Alibaba said sales for its annual Singles’ Day shopping blitz hit 158.31 billion yuan ($22.63 billion) in its first nine hours, up 25% from 126.72 billion yuan at the same point last year.
Like Black Friday and Cyber Monday in the U S, Singles’ Day has been encouraged as a shopping fest by Alibaba Chairman and Chief Executive Daniel Zhang since 2009, growing sharply to become the world’s biggest online sales event.
Also known as “Double Eleven”, the festival’s name comes from the calendar date Nov. 11, with four ones of 11/11 indicating being single.

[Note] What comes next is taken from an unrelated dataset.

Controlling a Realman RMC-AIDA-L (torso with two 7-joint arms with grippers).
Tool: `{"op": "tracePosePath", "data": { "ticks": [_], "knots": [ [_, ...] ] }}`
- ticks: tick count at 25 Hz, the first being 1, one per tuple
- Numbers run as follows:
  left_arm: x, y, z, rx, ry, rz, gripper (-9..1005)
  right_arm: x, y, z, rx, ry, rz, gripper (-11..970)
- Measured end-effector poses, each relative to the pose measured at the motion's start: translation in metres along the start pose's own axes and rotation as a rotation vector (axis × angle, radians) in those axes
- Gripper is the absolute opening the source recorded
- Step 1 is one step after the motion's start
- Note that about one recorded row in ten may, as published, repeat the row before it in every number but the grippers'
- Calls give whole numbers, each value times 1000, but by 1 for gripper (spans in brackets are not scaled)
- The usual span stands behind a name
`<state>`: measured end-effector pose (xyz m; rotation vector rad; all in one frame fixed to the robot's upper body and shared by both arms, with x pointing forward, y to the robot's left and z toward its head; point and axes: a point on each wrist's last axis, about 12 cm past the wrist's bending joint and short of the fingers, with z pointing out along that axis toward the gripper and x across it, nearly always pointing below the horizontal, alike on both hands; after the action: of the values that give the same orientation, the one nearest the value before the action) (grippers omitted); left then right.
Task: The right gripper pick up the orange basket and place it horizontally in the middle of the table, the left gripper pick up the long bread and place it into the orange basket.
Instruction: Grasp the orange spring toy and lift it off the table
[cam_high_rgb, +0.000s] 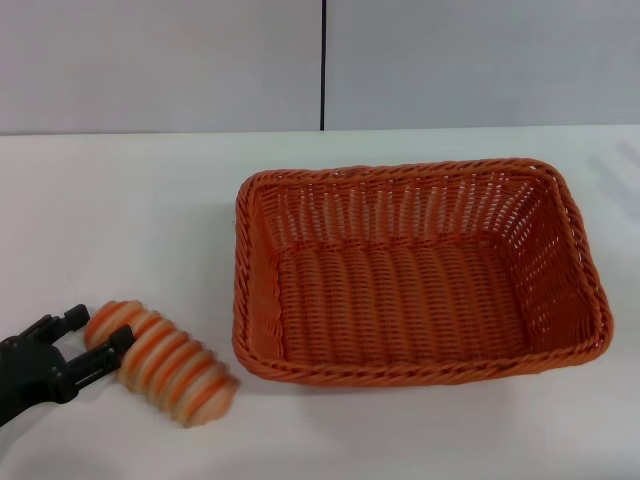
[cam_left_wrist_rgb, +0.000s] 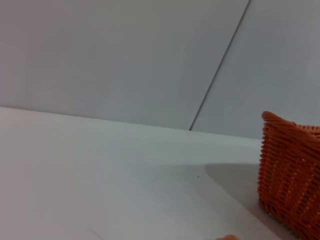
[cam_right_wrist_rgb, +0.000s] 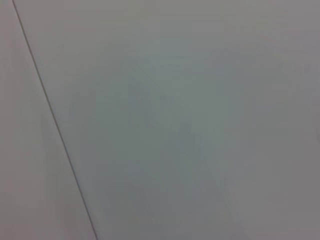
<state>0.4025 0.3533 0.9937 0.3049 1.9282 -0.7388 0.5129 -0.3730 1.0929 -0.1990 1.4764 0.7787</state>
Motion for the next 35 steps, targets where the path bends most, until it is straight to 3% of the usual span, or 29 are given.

Alibaba gathered sales worth $30 billion on its platforms on Singles’ Day last year, smashing the $7.9 billion U.S. online sales for Cyber Monday. Yet the 27% sales growth was the lowest in the event’s 10-year history, forcing a search for fresh ideas.
Citic Securities, in a Nov. 9 research note, forecast Singles Day sales to increase 20-25% this year, held back slightly by slowing overall e-commerce growth in China.

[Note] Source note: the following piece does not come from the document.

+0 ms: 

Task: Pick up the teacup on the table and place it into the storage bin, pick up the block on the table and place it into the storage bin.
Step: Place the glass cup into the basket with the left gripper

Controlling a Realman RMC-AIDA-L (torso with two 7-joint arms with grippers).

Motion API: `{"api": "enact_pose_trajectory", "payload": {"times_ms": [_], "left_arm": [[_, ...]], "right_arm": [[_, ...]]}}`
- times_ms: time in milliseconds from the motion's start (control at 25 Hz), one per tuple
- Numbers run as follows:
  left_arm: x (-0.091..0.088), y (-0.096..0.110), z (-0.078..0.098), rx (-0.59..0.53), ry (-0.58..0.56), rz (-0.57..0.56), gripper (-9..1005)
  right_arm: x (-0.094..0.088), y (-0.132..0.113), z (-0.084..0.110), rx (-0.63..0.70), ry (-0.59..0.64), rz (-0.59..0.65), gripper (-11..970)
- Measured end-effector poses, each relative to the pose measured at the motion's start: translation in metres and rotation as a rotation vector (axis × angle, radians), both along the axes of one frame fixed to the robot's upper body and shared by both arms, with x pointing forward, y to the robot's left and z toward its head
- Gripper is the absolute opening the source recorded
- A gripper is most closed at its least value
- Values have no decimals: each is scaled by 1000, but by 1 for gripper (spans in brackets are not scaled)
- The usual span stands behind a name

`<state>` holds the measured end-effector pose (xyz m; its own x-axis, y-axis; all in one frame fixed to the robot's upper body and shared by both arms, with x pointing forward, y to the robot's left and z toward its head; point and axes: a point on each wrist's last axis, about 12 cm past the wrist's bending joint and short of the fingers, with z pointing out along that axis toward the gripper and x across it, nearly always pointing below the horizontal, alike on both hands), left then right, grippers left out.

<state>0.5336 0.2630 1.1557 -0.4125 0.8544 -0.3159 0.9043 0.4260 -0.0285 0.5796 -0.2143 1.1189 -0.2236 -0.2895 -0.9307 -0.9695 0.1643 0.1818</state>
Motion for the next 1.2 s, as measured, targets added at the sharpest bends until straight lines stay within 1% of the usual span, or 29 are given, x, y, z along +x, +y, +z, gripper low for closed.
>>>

The Chinese retail force with a market value of $486 billion, commenced this year’s 24-hour shopping fest with performances by American pop star Taylor Swift and local celebrities like Jackson Yee.

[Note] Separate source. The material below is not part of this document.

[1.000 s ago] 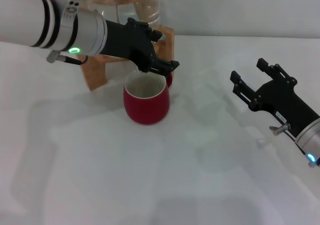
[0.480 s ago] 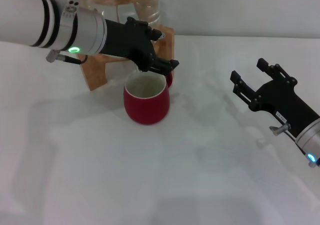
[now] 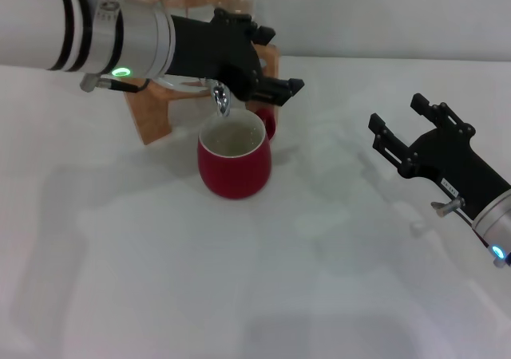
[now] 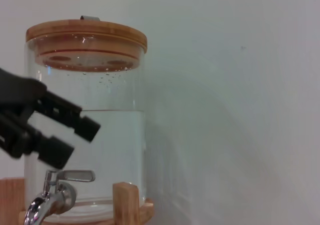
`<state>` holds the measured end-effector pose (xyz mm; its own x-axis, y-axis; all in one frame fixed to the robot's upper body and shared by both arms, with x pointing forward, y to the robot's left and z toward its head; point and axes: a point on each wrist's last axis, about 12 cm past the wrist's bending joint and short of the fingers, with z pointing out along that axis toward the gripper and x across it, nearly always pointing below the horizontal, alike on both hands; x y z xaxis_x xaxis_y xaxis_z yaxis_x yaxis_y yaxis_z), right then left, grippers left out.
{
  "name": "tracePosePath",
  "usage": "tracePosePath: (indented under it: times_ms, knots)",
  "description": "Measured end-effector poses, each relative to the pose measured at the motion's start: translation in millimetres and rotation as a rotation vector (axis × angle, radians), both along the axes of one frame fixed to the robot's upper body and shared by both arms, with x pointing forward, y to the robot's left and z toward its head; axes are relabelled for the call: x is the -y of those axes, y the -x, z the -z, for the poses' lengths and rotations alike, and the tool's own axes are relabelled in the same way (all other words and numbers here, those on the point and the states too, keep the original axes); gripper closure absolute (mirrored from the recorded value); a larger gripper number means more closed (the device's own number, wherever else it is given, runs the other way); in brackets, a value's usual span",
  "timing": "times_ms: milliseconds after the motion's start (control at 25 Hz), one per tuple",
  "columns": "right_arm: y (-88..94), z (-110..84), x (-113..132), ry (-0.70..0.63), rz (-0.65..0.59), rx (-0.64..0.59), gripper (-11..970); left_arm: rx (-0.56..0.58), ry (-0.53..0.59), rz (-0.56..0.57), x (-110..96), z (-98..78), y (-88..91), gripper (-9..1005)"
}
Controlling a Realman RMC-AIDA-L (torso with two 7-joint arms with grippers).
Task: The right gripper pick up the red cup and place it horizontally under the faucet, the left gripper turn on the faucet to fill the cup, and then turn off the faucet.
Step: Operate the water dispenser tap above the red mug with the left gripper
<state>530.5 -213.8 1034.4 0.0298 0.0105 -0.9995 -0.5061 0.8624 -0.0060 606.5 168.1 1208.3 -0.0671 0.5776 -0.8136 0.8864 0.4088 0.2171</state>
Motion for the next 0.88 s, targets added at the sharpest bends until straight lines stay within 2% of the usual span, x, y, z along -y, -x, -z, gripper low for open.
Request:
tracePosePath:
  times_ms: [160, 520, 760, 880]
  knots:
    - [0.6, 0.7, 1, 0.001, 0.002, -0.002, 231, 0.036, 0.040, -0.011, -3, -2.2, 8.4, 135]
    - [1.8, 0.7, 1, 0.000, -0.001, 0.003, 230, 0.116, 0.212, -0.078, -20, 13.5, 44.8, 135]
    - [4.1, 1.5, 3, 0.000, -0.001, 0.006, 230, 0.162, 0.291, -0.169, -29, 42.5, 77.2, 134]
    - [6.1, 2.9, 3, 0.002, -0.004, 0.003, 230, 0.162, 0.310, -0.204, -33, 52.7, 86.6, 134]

Sales accomplished $1 billion in the first minute and eight seconds and reached 84 billion yuan in the first hour, up 22% from last year’s early haul of 69 billion yuan.
Singles’ Day was among the top topics on China’s Twitter-like Weibo microblogging platform on Monday morning, with users thinking what they spent their money on.
Alibaba has said it predicts around 500 million users to participate in the shopping festival this year, about 100 million more than last year.
This is the first time Alibaba’s Singles’ Day does not have mighty co-founder Jack Ma on board, after he resigned in September as chairman to start a new life.
It comes at a crucial time for the company, which is eyeing to raise up to $15 billion via a share sale in Hong Kong this month.
Alibaba continues to rule the online shopping industry.
In addition to longtime rival JD.com, it faces competition from Pinduoduo, which rised in popularity in 2017 by focusing consumers in China’s lower-tier cities.